**EXERCISE DETAILS:** Among the records below, find the lines that hold the word "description" and report how many there are, with no other words.

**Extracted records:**
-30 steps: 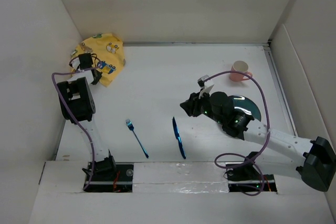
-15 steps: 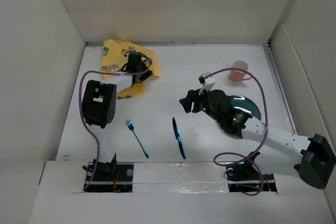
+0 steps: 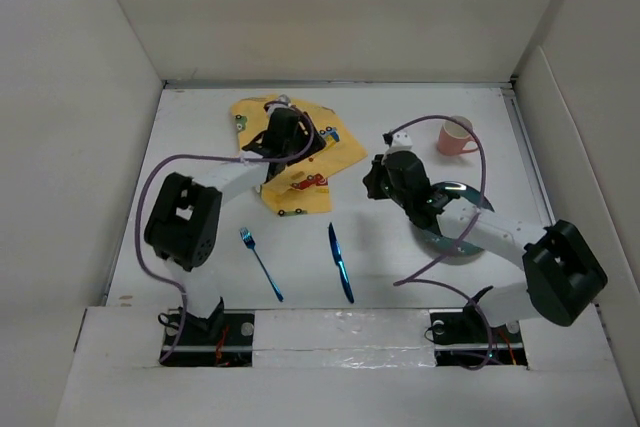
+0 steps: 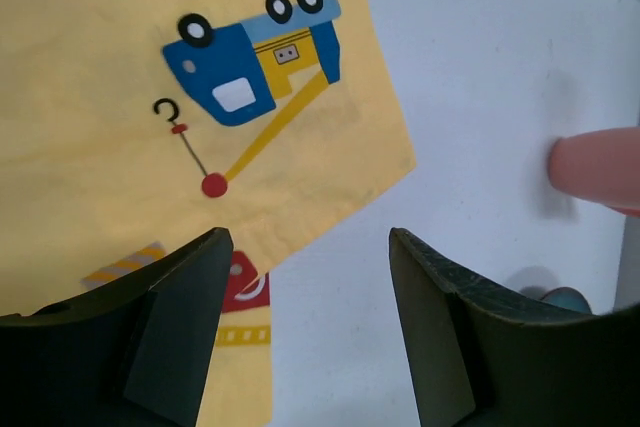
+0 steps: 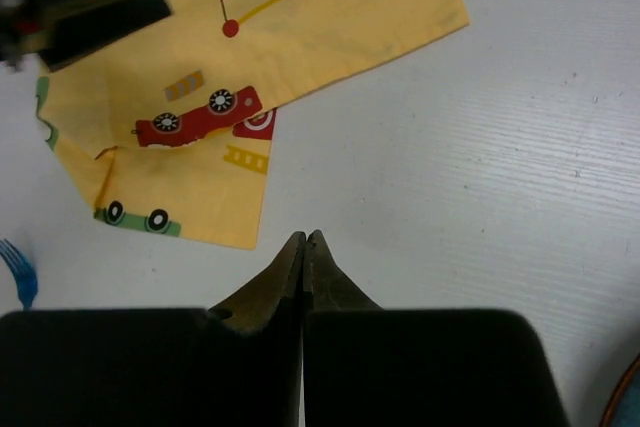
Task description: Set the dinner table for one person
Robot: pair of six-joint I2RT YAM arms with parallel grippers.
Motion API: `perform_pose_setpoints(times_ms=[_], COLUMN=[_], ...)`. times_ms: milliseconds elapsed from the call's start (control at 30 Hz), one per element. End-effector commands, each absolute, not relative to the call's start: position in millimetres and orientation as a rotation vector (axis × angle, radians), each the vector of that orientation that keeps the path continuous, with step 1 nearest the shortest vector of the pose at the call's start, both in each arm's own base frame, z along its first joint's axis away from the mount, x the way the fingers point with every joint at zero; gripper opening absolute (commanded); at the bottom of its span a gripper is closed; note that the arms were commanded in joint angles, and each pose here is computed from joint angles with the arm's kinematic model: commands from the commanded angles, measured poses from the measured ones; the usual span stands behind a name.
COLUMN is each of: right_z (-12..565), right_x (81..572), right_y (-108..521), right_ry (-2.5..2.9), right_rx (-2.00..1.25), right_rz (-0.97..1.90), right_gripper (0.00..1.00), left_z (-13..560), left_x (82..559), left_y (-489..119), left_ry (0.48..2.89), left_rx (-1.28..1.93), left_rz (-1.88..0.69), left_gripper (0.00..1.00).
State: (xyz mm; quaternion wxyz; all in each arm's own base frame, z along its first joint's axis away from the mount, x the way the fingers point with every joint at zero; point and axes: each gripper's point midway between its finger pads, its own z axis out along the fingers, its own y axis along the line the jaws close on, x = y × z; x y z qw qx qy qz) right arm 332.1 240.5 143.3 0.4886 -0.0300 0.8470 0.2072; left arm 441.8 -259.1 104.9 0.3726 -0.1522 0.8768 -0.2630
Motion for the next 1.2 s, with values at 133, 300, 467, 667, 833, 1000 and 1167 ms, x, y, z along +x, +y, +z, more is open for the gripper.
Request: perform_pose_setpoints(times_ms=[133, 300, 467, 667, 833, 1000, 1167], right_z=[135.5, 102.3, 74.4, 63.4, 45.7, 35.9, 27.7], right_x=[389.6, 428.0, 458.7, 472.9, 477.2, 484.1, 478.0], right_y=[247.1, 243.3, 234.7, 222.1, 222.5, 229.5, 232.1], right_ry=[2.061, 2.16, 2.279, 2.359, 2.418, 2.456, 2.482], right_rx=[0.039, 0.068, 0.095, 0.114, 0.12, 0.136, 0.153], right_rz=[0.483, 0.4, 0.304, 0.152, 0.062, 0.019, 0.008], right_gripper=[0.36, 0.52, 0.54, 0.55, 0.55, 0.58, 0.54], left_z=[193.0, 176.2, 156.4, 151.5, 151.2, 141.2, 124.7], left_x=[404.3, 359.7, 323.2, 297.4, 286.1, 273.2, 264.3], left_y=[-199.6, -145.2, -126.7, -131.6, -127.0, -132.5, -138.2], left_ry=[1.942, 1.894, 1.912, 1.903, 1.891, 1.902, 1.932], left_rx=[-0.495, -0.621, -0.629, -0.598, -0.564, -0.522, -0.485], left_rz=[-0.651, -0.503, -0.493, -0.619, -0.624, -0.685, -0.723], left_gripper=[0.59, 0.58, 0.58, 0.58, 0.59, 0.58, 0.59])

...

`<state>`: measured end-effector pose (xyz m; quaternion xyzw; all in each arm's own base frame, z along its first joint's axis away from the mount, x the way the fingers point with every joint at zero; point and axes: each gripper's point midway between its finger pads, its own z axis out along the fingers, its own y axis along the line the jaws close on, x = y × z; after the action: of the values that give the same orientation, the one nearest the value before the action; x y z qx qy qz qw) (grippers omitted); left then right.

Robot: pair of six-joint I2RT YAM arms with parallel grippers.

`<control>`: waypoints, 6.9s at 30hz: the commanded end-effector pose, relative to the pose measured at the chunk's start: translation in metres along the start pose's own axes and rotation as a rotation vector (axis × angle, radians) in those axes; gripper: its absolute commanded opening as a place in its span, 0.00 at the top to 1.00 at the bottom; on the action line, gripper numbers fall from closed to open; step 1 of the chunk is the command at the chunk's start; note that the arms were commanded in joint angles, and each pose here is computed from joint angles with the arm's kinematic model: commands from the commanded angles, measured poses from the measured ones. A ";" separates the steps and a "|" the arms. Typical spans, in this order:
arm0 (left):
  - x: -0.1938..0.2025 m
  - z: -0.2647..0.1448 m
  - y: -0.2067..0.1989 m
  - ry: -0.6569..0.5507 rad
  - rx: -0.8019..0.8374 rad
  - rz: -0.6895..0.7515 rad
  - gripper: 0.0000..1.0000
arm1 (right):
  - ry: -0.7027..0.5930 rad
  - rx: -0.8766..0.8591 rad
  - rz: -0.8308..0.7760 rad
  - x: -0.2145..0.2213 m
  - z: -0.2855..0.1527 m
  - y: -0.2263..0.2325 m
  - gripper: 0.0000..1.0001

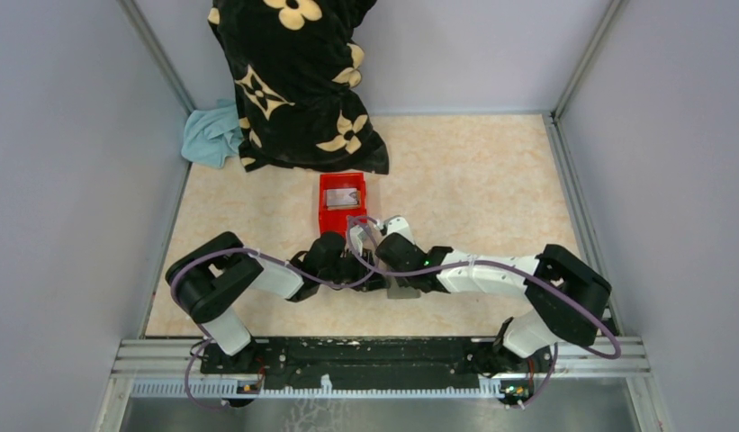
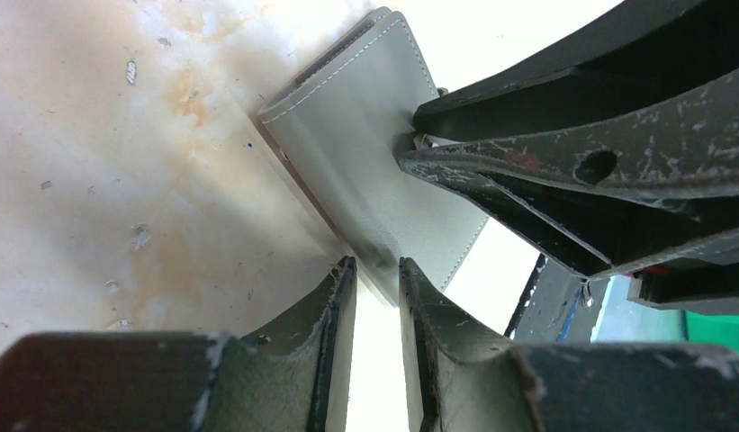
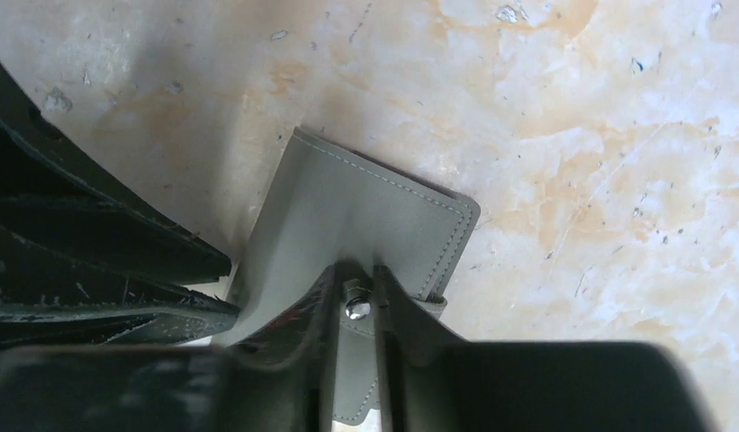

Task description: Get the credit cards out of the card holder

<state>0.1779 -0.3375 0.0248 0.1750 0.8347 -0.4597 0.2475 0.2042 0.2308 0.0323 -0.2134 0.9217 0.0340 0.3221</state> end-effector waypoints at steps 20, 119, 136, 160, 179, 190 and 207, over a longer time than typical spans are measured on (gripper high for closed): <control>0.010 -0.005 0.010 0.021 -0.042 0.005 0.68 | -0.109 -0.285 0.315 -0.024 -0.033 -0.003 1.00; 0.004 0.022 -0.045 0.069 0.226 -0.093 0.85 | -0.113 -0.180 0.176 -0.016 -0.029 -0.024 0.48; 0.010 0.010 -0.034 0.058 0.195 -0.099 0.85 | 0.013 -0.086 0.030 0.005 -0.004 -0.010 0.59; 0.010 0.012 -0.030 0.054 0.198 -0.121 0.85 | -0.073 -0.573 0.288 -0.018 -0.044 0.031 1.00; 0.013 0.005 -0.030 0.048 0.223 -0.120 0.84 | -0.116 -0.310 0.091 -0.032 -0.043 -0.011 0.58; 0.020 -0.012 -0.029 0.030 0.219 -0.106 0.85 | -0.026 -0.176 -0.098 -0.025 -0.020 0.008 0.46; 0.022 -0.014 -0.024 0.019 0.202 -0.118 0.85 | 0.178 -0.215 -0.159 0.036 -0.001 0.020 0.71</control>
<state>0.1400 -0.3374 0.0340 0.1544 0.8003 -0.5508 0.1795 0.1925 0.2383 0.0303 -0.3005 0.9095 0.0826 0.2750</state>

**PROBLEM SOLUTION:** 2